SABR member Paul Dickson wins Chicago Baseball Museum award

We’re pleased to pass along this announcement from SABR member David Fletcher at the Chicago Baseball Museum on November 29, 2012, about fellow SABR member Paul Dickson:

Paul Dickson, author of the 2012 book, “Bill Veeck: Baseball’s Greatest Maverick,” will receive the 5th annual Jerome Holtzman Award at The Pitch & Hit Club 67th Annual Awards Banquet Sunday, Jan. 27, 2013, at The Carlisle in Lombard, Illinois.

Each year, the Holtzman Award is presented by the Chicago Baseball Museum to the person who reflects the values and spirit of its Hall of Fame namesake. The honoree is selected by what is deemed to be the most significant contribution to the promotion of Chicago baseball and the preservation of its history and tradition.

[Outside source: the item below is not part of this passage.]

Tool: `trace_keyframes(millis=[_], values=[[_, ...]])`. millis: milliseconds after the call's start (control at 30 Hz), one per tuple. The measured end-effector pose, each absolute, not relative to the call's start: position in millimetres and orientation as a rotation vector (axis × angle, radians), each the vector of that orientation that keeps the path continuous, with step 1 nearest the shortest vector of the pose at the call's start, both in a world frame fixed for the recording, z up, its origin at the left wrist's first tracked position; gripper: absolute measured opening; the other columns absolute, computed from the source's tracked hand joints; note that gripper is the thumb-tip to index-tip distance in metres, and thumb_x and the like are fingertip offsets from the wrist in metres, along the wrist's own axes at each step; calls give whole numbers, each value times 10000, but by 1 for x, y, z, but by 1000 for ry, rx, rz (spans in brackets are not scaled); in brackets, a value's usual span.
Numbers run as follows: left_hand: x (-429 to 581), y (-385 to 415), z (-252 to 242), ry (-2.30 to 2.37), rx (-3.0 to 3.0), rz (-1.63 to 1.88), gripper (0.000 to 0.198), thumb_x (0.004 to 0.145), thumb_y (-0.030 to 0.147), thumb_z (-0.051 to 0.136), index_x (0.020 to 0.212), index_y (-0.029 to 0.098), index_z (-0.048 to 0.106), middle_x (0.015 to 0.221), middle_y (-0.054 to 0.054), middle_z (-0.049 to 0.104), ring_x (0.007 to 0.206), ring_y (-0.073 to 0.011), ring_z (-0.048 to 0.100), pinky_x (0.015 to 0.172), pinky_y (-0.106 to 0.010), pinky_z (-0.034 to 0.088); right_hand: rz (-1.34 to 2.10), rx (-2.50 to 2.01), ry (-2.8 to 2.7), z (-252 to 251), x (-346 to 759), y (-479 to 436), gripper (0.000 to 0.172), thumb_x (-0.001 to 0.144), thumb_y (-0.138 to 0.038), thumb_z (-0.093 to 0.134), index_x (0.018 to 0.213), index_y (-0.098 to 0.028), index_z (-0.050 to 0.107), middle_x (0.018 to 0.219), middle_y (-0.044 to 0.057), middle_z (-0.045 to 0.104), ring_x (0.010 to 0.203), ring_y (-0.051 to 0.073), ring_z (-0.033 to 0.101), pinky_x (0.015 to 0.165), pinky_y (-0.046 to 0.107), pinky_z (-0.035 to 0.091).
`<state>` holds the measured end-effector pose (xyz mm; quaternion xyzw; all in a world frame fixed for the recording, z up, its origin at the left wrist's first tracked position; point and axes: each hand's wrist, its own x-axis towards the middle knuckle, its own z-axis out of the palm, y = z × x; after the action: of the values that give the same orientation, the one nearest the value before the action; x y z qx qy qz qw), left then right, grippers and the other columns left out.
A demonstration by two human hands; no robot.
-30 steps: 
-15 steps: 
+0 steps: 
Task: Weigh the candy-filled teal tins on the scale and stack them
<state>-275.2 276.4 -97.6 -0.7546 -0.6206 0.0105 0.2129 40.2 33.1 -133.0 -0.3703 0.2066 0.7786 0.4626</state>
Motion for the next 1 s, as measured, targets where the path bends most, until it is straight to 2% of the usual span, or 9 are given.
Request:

The Holtzman Award was established in 2008. Its recipients are recognized each year at the annual Pitch & Hit Club’s banquet, the oldest and most prestigious off-season baseball event in the Chicago area.

Dickson, author of more than 55 non-fiction books, earned the Holtzman Award for contributions to Chicago Baseball. “Bill Veeck: Baseball’s Greatest Maverick” (Walker and Company, New York) is a richly-detailed portrait of the ground-breaking baseball innovator who livened up the game with memorable promotions and was a firm advocate for racial equality in the mid-20th Century, whose signing of Larry Doby in July 1947 in Chicago broke the American League color line.

Dickson conducted more than 100 interviews to paint the portrait of two-time White Sox owner Veeck while also featuring the back story of his father William Louis Veeck, also an innovator as Cubs president from 1919 to 1933. The two generations of Veecks had lasting impacts on both sides of town in Chicago baseball history.

The Veeck biography follows up Dickson’s previous baseball books such as “The Unwritten Rules of Baseball,” “The Hidden Language of Baseball: How Signs and Sign Stealing Have Influenced the Course of Our National Pastime,” “The Joy of Keeping Score,” “Baseball’s Greatest Quotations,” “Baseball The President’s Game” and “The Dickson Baseball Dictionary,” the latter now in its third edition.

One special Dickson book, written with Thomas B. Allen and published in 2005, was developed into a 2006 PBS Documentary. “The Bonus Army: An American Epic,” detailed how 45,000 World War I veterans marched on Washington, D.C. in the summer of 1932. Their encampment, broken up by Army troops under the command of Gen. Douglas MacArthur, changed American history.

Another Dickson book on a key turn in history was “Sputnik: Shock of the Century,” published in 2001.

The Yonkers, N.Y., native Dickson has been a full-time free-lance writer since 1968. He also has written for the New York Times, Washington Post, Los Angeles Times, Esquire, The Nation, The Smithsonian and Town and Country. His first book, “Think Tanks,” was published in 1971.

Dickson lives in Garrett Park, Md., with wife Nancy, who works as his first-line editor and financial manager.

The last Holtzman Award winner presented in January 2012 was White Sox icon Minnie Minoso, who celebrated his 88th birthday Nov. 29.

Jerome Holtzman was SABR member No. 77, joining in December 1971 and remaining active until his death in 2008.